Nuclear magnetic resonance spectroscopy (usually abbreviated to NMR) applied to the field of structural biology uses NMR spectroscopy to obtain information about the structure and dynamics of proteins, nucleic acids, and their complexes. The field was pioneered by, among others, Kurt Wüthrich, who shared the Nobel Prize in Chemistry in 2002. NMR techniques are continually being used and improved in both academia and the biotech/pharmaceutical industry. Structure determination by NMR spectroscopy usually consists of several phases, each using a separate set of highly specialized techniques. The sample is prepared, measurements are made, interpretive approaches are applied, and a structure is calculated and validated.

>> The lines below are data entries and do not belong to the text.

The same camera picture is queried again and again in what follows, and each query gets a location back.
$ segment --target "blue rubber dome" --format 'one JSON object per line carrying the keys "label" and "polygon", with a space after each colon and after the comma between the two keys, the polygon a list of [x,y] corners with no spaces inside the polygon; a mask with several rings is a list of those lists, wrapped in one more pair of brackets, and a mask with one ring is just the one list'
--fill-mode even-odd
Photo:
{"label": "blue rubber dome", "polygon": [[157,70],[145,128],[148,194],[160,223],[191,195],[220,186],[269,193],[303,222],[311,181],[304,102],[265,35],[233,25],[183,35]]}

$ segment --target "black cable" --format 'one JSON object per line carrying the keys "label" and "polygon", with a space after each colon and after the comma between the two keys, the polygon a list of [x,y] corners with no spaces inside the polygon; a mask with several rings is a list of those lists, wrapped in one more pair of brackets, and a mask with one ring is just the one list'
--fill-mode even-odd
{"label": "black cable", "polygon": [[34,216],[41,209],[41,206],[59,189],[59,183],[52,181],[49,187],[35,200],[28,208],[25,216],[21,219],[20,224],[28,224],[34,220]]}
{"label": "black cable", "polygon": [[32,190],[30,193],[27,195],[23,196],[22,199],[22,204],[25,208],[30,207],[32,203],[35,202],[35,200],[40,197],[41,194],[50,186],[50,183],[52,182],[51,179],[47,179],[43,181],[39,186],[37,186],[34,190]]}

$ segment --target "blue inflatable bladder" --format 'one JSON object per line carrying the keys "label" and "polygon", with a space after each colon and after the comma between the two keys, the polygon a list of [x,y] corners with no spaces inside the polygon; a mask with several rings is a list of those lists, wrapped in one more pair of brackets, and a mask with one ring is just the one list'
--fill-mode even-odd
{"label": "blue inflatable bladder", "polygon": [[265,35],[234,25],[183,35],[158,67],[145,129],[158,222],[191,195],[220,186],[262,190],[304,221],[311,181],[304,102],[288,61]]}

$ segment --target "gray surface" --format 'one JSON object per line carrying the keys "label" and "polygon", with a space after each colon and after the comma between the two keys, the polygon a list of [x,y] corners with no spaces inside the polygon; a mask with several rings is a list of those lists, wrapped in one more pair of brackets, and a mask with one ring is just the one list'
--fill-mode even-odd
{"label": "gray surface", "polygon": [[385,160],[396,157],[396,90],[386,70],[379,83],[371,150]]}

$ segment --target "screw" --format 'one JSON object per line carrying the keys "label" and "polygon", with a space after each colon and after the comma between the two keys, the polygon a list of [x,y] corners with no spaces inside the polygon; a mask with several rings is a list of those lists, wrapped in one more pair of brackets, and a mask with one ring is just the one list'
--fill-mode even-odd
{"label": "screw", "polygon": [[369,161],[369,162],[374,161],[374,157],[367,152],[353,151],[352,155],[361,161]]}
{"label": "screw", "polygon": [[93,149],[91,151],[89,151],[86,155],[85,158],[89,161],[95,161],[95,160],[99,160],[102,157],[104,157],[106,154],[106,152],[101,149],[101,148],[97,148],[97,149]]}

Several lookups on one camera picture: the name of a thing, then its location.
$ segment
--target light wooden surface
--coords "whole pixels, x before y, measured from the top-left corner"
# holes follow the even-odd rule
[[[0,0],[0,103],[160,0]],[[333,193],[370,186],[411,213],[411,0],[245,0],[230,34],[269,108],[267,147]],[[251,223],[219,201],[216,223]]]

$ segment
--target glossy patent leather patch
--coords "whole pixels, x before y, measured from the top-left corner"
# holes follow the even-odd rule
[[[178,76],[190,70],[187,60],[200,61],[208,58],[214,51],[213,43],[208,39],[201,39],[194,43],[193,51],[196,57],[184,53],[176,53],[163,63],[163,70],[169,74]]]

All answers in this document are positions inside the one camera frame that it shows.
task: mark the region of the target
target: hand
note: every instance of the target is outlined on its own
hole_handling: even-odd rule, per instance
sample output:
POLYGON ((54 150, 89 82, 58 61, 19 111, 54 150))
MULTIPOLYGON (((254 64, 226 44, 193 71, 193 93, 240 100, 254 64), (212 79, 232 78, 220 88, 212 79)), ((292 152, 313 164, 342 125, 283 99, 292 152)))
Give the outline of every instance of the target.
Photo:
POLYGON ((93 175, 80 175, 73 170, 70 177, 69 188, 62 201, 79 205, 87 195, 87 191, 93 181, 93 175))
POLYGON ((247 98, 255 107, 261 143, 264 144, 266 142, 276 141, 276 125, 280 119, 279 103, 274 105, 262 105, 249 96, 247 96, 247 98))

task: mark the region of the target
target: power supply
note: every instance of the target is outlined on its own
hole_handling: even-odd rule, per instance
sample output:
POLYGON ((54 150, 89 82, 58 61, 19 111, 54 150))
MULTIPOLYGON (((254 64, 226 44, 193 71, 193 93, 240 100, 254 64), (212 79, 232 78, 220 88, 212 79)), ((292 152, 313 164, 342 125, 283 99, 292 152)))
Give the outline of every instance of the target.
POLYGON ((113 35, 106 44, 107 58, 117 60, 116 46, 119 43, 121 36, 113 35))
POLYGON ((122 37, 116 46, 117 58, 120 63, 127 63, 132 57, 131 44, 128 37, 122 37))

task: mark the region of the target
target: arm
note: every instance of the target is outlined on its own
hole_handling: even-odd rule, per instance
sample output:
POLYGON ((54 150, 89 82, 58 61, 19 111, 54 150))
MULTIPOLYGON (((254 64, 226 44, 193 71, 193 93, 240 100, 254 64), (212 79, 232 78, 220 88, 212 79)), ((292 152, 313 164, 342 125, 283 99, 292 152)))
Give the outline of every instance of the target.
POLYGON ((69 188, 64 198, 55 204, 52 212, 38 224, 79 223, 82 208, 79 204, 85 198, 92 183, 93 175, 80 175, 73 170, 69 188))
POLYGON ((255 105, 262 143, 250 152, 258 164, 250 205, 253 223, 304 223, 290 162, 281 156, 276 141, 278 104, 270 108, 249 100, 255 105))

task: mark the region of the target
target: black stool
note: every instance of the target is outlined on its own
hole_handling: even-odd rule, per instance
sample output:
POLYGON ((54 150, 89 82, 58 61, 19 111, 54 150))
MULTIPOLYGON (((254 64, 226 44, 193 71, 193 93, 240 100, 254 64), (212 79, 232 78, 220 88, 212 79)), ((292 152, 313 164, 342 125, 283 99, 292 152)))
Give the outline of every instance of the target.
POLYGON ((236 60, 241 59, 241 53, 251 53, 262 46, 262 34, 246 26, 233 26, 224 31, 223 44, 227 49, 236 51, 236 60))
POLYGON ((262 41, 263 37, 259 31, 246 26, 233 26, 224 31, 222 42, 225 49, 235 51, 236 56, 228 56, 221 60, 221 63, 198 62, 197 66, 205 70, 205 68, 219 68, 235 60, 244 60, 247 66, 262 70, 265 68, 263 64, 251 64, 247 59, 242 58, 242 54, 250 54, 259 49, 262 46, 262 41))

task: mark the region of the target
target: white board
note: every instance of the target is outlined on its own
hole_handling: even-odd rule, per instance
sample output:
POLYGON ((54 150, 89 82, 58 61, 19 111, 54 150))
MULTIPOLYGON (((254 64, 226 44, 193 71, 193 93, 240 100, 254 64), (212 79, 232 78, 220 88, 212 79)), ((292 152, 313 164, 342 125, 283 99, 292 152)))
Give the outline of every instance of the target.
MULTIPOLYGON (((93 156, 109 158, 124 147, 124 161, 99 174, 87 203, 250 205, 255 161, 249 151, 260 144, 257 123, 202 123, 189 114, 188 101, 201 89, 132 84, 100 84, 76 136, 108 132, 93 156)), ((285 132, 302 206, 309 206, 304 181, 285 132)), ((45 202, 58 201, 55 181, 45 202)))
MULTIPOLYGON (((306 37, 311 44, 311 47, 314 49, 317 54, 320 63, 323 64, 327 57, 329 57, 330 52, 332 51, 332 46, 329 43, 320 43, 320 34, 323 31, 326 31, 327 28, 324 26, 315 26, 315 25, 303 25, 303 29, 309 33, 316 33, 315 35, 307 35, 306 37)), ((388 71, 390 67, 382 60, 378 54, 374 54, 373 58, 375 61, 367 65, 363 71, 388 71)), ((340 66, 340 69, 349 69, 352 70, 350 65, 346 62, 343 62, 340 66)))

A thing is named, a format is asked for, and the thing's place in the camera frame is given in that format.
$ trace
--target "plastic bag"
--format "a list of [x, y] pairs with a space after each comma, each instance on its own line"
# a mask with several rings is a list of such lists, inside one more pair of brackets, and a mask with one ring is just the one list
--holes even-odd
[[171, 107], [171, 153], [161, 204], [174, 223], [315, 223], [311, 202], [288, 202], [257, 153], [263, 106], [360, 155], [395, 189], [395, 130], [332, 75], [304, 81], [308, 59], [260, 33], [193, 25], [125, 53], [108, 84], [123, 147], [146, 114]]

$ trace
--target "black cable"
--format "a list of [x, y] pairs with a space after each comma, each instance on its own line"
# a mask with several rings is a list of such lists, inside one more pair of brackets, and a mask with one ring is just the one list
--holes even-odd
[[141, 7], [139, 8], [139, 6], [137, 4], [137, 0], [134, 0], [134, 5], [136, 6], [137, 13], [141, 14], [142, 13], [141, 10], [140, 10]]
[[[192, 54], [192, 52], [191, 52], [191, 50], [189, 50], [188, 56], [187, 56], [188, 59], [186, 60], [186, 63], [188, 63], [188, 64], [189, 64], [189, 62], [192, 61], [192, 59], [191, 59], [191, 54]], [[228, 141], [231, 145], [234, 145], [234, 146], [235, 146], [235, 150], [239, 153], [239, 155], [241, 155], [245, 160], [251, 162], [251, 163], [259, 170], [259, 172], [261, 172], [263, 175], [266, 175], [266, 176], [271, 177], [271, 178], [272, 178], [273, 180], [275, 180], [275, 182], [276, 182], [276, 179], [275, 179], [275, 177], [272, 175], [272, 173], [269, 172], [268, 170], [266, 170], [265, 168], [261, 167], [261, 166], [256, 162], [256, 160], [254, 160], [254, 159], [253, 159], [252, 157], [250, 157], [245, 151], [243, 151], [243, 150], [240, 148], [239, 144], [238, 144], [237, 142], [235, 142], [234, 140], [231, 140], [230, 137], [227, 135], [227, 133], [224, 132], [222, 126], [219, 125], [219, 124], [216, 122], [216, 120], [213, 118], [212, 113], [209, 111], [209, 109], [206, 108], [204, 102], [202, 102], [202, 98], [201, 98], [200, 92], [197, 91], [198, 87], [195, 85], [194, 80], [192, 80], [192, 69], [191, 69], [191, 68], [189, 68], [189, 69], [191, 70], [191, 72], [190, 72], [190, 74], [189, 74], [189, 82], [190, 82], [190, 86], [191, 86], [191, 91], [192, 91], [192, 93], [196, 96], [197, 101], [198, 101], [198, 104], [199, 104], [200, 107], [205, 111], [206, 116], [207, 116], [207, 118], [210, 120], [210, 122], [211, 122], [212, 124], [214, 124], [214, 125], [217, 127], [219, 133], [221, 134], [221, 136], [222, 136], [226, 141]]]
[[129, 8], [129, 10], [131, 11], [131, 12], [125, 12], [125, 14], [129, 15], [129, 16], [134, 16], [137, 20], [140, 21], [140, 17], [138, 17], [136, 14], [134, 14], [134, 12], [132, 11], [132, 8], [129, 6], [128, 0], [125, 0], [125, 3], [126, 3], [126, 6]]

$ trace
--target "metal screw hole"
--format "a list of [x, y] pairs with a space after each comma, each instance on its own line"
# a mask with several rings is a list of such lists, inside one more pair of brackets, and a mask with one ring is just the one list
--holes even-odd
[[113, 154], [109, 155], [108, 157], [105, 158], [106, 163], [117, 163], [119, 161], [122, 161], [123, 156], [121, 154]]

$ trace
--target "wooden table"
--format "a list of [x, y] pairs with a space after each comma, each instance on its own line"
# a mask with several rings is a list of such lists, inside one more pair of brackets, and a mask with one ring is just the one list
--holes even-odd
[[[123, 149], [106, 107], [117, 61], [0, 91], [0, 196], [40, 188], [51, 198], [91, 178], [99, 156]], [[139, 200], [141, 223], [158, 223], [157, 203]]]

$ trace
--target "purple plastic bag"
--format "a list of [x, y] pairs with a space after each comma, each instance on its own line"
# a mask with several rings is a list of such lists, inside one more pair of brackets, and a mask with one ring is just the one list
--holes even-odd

NMR involves the quantum mechanical properties of the central core ("nucleus") of the atom. These properties depend on the local molecular environment, and their measurement provides a map of how the atoms are linked chemically, how close they are in space, and how rapidly they move with respect to each other. These properties are fundamentally the same as those used in the more familiar Magnetic Resonance Imaging (MRI), but the molecular applications use a somewhat different approach, appropriate to the change of scale from millimeters (of interest to radiologists) to nanometers (bonded atoms are typically a fraction of a nanometer apart), a factor of a million. This change of scale requires much higher sensitivity of detection and stability for long term measurement. In contrast to MRI, structural biology studies do not directly generate an image, but rely on complex computer calculations to generate three dimensional molecular models.
A typical study might involve how two proteins interact with other, possibly with a view to developing small molecules which can be used to probe the normal biology of the interaction ("chemical biology") or to provide possible leads for pharmaceutical use ("drug development"). Frequently, the interacting pair of proteins may have been identified by studies of human genetics, indicating the interaction can be disrupted by unfavorable mutations, or they may play a key role in the normal biology of a "model" organism like the fruit fly, yeast, the worm C. elegans, or mice.
To prepare a sample, methods of molecular biology are typically used to make quantities by bacterial fermentation. This also permits changing the isotopic composition of the molecule, which is desirable because the isotopes behave differently and provide methods for identifying overlapping NMR signals. Currently most samples are examined in a solution in water, but methods are being developed to also work with solid samples. Data collection relies on placing the sample inside a very powerful magnet, and sending it radio frequency signals to subsequently receive radio frequencies from the sample which tell us the NMR properties. Many atoms will produce separate radio frequencies, and the jigsaw puzzle of using the data is to connect the signal frequencies which are from atoms bonded together and from those which are close in space (typically less than 0.5 nanometers). Various tricks of timing and sending specific radio frequency signals into the sample are used for this purpose.
The scientist then solves the "jigsaw puzzle" using computer programs to make sense of all the signals. Scientists are still improving these methods and making a lot of effort to push them into understanding the molecular motions fully. NMR has a big advantage in that it is sensitive to molecular motions needed for recognition between molecules, and for chemical changes by catalysis.
Because it looks at a very low energy interaction, NMR is intrinsically hard to do, and that's why the instruments are large and expensive.